To test the cooking capability of this grill, we ran a low and slow pork butt at 250 degrees to see exactly how it cooked. We even shot that cook as a stand along recipe video.
This is what the pork looked like when it hit between 150-160 degrees internal, just before we wrapped the pork in foil to push through the stall.
Cooking Hot and Fast
We also wanted to see how this grill performed at a hot and fast cook, and spatchcock chicken is a family favorite. We cut out the backbone to lay the chicken flat, sprinkled on some rub and here’s what the chicken looked like when it temped at 160° in the breast.
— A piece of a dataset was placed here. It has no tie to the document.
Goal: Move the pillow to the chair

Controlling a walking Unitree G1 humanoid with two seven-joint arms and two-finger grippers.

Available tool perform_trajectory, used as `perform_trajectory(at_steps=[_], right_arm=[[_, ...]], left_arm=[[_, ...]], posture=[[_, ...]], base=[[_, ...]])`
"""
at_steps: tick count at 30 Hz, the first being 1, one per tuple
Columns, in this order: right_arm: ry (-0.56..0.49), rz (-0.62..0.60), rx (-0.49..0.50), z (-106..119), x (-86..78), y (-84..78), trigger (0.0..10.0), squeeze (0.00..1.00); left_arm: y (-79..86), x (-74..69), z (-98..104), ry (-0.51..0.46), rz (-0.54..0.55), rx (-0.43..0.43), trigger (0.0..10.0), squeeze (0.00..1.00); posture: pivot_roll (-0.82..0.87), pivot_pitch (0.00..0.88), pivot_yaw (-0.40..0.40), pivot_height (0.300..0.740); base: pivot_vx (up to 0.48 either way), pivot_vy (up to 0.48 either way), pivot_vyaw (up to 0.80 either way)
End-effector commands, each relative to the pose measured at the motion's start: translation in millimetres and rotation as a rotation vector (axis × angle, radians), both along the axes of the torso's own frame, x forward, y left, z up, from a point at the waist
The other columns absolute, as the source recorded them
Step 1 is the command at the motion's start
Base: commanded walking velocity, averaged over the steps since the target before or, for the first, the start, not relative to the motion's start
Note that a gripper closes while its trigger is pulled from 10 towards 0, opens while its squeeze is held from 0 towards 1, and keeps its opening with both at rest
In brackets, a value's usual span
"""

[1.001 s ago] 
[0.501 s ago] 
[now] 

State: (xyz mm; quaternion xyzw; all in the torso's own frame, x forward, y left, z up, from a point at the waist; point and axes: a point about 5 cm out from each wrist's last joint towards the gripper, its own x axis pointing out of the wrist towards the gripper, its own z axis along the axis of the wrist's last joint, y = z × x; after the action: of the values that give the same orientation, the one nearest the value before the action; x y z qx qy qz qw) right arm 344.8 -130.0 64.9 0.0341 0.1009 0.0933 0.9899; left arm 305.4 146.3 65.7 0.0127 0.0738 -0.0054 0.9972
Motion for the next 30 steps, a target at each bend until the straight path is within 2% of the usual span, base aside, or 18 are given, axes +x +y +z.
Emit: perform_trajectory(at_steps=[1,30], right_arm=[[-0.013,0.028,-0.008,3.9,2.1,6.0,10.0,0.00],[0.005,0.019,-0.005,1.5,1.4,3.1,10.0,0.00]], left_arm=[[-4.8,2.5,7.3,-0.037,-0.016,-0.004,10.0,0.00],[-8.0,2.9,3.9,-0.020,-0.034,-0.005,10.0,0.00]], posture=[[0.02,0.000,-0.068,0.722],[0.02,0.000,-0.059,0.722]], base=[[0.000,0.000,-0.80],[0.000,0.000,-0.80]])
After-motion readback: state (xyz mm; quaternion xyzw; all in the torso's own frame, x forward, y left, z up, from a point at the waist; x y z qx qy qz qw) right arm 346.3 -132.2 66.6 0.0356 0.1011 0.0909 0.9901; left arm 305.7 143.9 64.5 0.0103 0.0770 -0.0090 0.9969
The meat was moist and juicy, and the family loved it.
No Grill Review would truly be complete without an actual grilling test, so we put the Lifesmart 2000B to work grilling some boneless skinless chicken thighs. I wanted to see how the factory grates would do putting grill marks on chicken, and I also wanted to test how the GrillGrate aluminum raised rail system would perform on this cooker. I set the grill to high, let it come up to temperature, and then sprayed the grates down with duck fat, placed a chicken thigh in the center of the grate and one on the grill grates, and set a timer for five minutes and closed the lid.
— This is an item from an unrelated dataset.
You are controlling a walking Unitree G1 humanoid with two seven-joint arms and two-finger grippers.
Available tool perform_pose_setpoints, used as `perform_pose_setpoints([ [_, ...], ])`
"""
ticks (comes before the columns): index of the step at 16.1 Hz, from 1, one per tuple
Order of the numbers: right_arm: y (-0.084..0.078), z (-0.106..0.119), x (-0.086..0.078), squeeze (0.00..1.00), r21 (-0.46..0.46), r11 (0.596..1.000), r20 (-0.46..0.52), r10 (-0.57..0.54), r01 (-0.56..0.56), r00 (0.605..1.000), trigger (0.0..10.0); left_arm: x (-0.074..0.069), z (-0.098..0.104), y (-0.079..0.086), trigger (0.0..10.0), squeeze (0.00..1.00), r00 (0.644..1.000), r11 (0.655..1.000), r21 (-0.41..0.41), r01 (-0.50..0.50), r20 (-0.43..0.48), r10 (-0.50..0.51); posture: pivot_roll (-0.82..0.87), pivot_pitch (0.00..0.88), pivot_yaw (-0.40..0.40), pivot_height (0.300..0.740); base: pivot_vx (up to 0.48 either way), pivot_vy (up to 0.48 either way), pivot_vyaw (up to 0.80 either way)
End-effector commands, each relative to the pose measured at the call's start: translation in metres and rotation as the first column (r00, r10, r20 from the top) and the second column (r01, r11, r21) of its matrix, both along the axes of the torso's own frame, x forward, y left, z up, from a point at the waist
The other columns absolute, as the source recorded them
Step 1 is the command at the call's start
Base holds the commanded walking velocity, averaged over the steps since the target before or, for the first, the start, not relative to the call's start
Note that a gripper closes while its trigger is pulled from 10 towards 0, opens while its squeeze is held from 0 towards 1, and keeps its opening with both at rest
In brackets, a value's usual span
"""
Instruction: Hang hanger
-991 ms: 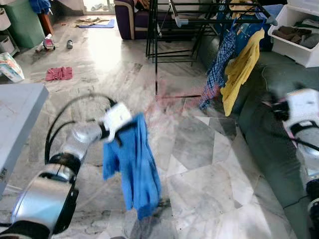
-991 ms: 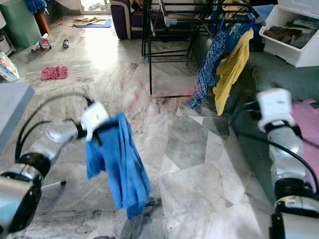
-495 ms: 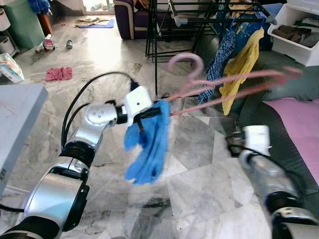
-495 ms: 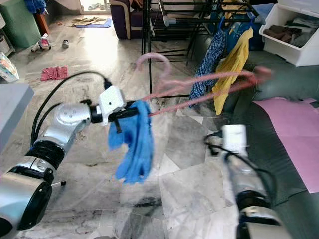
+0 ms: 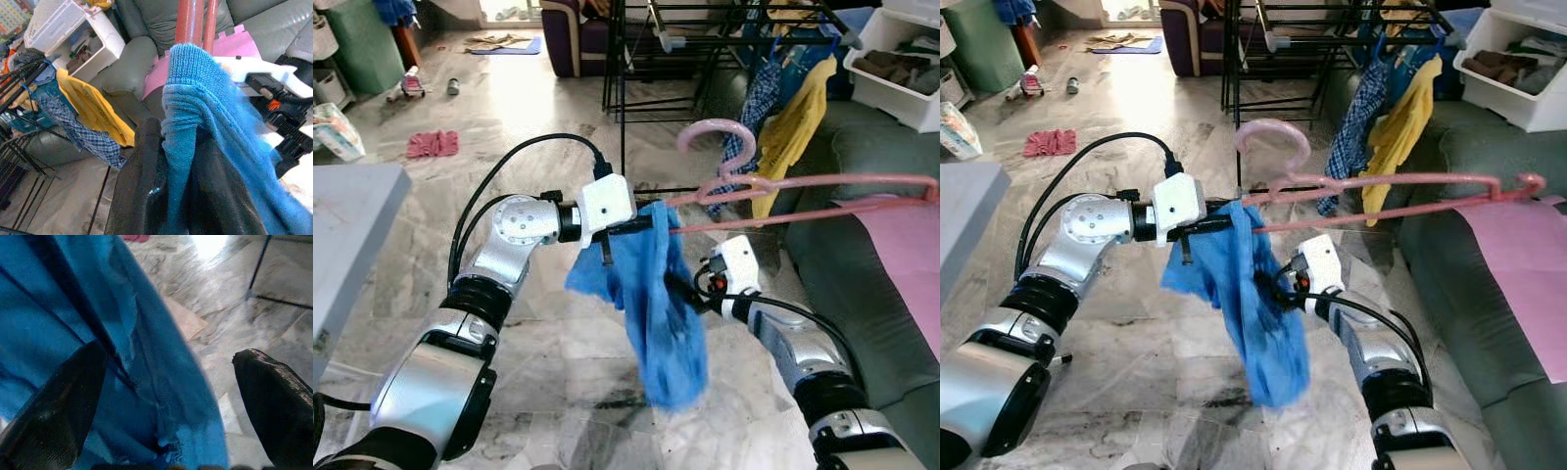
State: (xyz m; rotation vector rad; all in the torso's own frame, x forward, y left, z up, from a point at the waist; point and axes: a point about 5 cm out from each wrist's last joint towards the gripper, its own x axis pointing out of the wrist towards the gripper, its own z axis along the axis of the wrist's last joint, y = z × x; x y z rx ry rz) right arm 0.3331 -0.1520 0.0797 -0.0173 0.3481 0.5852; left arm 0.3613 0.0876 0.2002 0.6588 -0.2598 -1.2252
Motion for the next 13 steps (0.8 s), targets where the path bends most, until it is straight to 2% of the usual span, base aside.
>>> perform_pose_setpoints([
  [1,-0.007,0.002,-0.002,0.0,0.001,1.0,-0.009,0.01,-0.01,1.0,10.0,-0.001,0.003,0.0,0.0,0.0,0.999,1.0,0.014,0.007,0.031,-0.007,0.05,0.054,-0.04,0.74,0.0,0.0,0.0],
  [4,-0.014,0.003,-0.005,0.0,-0.014,0.999,-0.009,0.034,-0.034,0.999,10.0,-0.002,0.003,0.0,0.0,0.0,0.999,1.0,0.016,0.009,0.035,-0.01,0.05,0.054,-0.04,0.74,0.0,0.0,0.0],
  [5,-0.014,0.003,-0.005,0.0,-0.007,1.0,-0.016,0.026,-0.026,1.0,10.0,-0.004,0.006,-0.004,0.0,0.0,0.998,0.999,0.001,0.036,0.042,-0.036,0.04,0.054,-0.039,0.74,0.0,0.0,0.0],
  [7,-0.007,0.001,-0.004,0.0,0.015,0.999,-0.032,0.047,-0.046,0.998,10.0,-0.009,0.011,-0.012,0.0,0.0,0.996,0.997,-0.028,0.074,0.053,-0.072,0.05,0.054,-0.04,0.74,0.0,0.0,0.0],
  [8,0.005,-0.002,-0.003,0.0,0.018,0.997,-0.039,0.075,-0.074,0.996,10.0,-0.014,0.017,-0.019,0.0,0.0,0.992,0.993,-0.049,0.107,0.067,-0.103,0.06,0.053,-0.045,0.74,0.0,0.0,0.0],
  [10,0.014,-0.003,-0.001,0.0,0.025,0.996,-0.05,0.088,-0.087,0.995,10.0,-0.018,0.024,-0.024,0.0,0.0,0.989,0.989,-0.071,0.13,0.08,-0.124,0.06,0.053,-0.048,0.74,0.0,0.0,0.0],
  [13,0.019,-0.005,0.001,0.0,0.019,0.996,-0.056,0.089,-0.089,0.994,10.0,-0.023,0.033,-0.031,0.0,0.0,0.985,0.982,-0.108,0.154,0.092,-0.144,0.06,0.054,-0.053,0.74,0.0,0.0,0.0],
])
When the timer went off we flipped the chicken over to see how it went, and the GrillGrate system put some dark grill marks on the chicken thigh, well darker than the factory grates. If it’s sear marks that you’re after when it comes to grilling, this grill with the added GrillGrate system can put some mean grill marks on your protein.
After all of our cooking tests concluded, it was time to clean the grill.
We started with the grates, and I found that the grates moved around quite a bit when knocking off the debris with a grill brush. The grates aren’t locked in from side to side on the main level, so there’s a fair bit of play that goes on when you try to clean them.
There isn’t an ash clean out function on this grill, so every 3-4 cooks, it’s a good idea to get inside the cooking chamber, remove the grates and the diverter panel and sweep out the extra pellet ash that is sitting in the burn cup and on the bottom of the grill. This makes sure that your pellets can reach the ignitor rod for startup, and any additional ash won’t build up to cause problems over time.
The grease clean up is as easy as taking the grease bucket and dumping it out, or simply replacing an aluminum bucket liner to keep things clean.
The Lifesmart 2000B has a 1 year warranty from the manufacturer, and you can find more details on the manufacturer website.
What We Loved About the Lifesmart 2000B Pellet Grill and Smoker
- When removing the top 2 racks, the cooking height allows for just about anything we can think of to be cooked in this grill.
- When including all 3 racks, 1,736 square inches of cooking space can go a really long way.
- The temperature can be adjusted in 5° increments.
What We Didn’t Love About the Lifesmart 2000B Pellet Grill
- The welds in the cooking chamber were weak and we experienced significant grease leaking during our pork butt cook. This made a big mess on our patio.
- The cooking grates do not fit snuggly and wiggle around a lot when cleaning and even moving food around.
- There’s no pellet clean out system so you’re locked into finishing up the whole hopper of pellets before you can change the flavor.
If you’re someone who’s always cooking for a crowd, and you like to cook low and slow or hot and fast, then this is the grill for you. With 1,736 inches of cooking space for less than $1,000, there isn’t another pellet grill I’m aware of that offers so much capacity at such a low price.